Cloud Node Lifecycle Controller

This controller handles the case where a cloud VM is terminated externally (e.g., AWS terminates a spot instance, or an admin deletes a VM in the cloud console). Without this controller, the deleted VM's Node object would remain in the cluster indefinitely, and workloads wouldn't be rescheduled.

Cloud terminates VM

→

CCM: InstanceExistsByProviderID = false

→

Node tainted: node.cloudprovider.kubernetes.io/shutdown

→

Node deleted from API

# The cloud-node-lifecycle controller polls cloud API for each node
# If the instance no longer exists in the cloud:
# 1. Add taint: node.cloudprovider.kubernetes.io/shutdown:NoSchedule
# 2. After configurable delay, delete the Node object
# This triggers the node lifecycle controller in kcm to evict pods

# Check for nodes in shutdown state
kubectl get nodes -o wide | grep -v Ready
kubectl describe node <node> | grep -A5 "Taints:"

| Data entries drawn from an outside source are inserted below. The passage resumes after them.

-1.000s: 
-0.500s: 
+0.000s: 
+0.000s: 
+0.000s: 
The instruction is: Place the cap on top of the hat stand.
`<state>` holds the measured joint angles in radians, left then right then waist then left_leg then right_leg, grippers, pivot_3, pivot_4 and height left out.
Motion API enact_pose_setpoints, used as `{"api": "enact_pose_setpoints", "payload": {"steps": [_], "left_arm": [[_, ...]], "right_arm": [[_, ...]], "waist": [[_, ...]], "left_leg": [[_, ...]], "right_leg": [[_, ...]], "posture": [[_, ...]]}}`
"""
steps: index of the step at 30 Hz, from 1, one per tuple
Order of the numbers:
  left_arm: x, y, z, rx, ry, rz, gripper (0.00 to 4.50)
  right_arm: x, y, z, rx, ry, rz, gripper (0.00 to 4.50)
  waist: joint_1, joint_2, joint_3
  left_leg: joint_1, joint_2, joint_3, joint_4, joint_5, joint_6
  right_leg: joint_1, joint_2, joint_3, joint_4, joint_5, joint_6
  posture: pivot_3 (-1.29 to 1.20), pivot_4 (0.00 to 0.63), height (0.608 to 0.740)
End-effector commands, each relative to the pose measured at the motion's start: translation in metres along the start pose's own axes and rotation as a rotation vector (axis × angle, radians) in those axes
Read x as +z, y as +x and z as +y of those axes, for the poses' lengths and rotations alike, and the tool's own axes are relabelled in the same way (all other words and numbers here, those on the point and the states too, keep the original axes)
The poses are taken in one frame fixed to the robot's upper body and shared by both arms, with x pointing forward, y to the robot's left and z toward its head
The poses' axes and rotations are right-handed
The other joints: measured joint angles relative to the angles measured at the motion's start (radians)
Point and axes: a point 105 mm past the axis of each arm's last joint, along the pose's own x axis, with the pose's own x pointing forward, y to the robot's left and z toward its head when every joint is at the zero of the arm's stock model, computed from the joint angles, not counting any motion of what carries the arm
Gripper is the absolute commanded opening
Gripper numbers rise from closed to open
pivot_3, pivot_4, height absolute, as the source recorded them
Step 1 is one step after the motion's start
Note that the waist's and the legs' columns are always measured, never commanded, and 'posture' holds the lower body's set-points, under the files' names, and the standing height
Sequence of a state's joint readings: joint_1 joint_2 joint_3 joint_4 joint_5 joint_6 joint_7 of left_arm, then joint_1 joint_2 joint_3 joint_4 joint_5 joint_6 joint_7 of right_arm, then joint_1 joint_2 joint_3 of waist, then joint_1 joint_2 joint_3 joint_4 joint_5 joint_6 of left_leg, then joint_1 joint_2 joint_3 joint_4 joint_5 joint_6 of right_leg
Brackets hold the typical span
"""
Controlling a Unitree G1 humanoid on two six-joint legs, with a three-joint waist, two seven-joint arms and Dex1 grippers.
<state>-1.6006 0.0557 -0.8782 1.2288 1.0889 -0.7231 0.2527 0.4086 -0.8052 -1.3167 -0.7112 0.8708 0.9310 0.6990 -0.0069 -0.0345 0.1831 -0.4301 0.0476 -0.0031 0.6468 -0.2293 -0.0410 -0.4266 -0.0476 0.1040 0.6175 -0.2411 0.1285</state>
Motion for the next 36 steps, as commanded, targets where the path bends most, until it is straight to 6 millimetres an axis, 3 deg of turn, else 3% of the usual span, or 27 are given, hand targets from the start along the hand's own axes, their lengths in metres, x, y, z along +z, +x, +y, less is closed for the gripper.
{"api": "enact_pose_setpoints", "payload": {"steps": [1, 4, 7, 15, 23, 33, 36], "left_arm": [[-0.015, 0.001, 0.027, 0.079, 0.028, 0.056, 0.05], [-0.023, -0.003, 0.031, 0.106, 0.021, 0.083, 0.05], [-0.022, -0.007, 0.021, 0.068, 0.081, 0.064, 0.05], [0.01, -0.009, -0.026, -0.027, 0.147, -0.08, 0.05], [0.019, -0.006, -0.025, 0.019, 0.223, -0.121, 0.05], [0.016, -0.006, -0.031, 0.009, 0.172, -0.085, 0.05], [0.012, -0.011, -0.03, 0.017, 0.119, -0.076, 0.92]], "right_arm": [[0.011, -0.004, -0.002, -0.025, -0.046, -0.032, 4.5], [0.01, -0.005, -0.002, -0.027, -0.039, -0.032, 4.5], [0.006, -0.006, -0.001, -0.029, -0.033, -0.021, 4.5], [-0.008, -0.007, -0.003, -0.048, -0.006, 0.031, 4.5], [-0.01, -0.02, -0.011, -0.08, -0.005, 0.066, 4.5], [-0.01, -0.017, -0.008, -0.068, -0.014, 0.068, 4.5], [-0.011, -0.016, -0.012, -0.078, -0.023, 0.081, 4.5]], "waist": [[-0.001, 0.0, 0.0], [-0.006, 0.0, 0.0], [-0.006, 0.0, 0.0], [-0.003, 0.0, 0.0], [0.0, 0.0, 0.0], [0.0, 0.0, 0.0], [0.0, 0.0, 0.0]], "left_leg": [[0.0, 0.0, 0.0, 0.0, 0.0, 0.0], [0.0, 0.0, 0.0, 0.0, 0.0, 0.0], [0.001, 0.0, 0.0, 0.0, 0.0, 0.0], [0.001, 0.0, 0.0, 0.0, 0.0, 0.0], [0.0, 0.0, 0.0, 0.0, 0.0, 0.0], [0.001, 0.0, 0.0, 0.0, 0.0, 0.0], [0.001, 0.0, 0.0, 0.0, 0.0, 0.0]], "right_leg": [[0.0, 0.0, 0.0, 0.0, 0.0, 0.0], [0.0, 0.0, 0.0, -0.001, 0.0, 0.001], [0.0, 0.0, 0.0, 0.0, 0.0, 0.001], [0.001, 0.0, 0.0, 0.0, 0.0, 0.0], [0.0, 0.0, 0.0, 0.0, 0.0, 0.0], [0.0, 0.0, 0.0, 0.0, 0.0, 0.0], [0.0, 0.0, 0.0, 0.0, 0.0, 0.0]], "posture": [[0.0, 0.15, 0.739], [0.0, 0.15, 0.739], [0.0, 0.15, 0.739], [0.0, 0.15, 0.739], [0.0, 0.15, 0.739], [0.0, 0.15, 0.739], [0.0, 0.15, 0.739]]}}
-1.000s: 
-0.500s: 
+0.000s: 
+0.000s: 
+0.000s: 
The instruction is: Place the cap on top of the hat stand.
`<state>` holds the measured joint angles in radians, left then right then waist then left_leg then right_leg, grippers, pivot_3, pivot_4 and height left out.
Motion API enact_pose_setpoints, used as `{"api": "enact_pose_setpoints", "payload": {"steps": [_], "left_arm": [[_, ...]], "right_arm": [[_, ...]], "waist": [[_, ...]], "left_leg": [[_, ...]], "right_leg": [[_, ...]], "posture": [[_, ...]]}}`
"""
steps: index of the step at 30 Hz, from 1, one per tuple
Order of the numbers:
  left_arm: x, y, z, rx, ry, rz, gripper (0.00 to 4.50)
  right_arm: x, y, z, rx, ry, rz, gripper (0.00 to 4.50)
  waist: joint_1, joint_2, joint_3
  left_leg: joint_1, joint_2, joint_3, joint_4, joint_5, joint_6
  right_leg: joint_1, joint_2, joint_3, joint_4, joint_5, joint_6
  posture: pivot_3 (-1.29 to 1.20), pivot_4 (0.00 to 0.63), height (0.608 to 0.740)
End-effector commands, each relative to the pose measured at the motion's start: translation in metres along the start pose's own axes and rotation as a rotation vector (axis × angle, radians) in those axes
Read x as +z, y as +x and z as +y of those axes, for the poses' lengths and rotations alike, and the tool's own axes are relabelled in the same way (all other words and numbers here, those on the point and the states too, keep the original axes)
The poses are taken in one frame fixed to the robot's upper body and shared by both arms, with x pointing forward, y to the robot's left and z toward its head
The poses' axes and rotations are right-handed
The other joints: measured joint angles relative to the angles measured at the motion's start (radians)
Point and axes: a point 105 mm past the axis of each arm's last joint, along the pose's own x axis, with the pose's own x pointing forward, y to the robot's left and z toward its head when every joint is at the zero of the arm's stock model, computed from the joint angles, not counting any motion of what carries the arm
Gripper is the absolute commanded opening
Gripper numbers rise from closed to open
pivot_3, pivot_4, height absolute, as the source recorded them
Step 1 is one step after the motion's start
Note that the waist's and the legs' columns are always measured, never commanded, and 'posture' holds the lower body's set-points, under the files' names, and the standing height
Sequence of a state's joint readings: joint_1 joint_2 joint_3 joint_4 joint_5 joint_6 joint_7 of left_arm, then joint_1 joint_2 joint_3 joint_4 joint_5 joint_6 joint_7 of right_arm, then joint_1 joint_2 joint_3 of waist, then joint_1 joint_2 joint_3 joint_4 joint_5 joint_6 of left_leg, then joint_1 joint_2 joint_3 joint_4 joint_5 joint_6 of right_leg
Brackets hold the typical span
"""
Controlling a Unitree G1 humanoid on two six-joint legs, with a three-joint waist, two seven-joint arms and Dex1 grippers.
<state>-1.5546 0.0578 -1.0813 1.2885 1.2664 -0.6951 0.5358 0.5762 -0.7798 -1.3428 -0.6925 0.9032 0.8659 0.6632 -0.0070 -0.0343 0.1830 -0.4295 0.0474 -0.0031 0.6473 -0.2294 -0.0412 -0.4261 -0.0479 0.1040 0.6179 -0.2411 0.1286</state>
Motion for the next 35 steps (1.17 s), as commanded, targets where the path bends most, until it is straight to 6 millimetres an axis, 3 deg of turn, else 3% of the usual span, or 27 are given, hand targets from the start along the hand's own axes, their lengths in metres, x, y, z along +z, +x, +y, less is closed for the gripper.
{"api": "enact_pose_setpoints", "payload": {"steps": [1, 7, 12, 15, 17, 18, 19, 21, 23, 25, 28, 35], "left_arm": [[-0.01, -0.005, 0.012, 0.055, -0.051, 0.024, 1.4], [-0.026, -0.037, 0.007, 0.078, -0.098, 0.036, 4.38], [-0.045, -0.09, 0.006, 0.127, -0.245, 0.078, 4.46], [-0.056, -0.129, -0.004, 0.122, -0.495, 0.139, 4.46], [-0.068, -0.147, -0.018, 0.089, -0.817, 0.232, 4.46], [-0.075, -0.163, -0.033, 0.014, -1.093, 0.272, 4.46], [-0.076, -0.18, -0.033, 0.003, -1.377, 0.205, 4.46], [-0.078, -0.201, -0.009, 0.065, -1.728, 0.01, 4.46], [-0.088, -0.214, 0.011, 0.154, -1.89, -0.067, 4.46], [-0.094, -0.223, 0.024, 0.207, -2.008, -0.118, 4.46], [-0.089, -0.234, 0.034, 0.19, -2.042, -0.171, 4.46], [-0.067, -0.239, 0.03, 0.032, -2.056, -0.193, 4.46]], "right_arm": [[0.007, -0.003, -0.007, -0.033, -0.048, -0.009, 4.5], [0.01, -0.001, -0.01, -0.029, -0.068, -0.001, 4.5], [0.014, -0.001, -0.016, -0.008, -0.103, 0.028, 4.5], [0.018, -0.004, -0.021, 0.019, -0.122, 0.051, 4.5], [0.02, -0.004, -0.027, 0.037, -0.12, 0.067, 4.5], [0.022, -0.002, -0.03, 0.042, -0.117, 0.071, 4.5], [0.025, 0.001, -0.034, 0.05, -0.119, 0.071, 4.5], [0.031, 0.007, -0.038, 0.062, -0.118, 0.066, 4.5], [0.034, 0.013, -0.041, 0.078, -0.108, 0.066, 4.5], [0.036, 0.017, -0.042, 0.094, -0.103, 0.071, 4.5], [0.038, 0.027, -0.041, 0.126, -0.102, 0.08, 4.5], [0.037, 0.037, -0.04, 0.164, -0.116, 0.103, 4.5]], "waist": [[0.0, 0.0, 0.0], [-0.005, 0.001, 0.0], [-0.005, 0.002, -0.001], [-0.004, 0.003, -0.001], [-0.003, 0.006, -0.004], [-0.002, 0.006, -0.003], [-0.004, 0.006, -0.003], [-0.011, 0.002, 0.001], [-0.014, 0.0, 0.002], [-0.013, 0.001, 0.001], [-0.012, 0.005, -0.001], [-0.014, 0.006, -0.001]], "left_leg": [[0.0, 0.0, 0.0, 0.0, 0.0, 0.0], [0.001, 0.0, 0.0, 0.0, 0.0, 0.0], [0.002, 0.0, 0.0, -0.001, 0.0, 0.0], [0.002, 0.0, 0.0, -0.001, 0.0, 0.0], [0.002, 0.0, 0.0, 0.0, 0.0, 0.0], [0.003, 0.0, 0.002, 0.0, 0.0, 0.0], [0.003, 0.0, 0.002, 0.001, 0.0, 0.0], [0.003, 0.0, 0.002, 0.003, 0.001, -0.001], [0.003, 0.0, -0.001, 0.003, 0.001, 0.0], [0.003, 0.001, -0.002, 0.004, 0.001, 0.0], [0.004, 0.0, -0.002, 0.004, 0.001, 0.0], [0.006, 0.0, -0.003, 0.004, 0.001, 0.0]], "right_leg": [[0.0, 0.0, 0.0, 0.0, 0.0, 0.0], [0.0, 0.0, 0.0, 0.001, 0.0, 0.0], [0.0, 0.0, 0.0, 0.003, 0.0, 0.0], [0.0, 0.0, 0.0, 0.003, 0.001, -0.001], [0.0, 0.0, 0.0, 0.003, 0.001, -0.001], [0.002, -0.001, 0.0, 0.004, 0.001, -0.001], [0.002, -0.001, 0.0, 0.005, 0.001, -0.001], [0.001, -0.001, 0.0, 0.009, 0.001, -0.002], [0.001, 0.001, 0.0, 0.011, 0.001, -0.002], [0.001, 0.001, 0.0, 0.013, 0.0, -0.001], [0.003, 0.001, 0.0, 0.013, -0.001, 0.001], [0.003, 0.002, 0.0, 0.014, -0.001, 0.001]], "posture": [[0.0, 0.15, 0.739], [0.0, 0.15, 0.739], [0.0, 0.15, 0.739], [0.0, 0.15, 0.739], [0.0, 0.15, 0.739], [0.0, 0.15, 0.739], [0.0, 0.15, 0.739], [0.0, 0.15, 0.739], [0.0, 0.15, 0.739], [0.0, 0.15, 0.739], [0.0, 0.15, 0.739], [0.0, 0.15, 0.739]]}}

# Spot instance interruption handling (AWS):
# AWS sends 2-minute warning → IMDS endpoint /spot/termination-notice
# Cluster Autoscaler + cloud-node-lifecycle controller coordinate graceful drain

Out-of-Tree Provider Pattern

Every major cloud provider now ships its own CCM binary, versioned and released independently from Kubernetes core. The provider's CCM binary imports k8s.io/cloud-provider and implements the interface.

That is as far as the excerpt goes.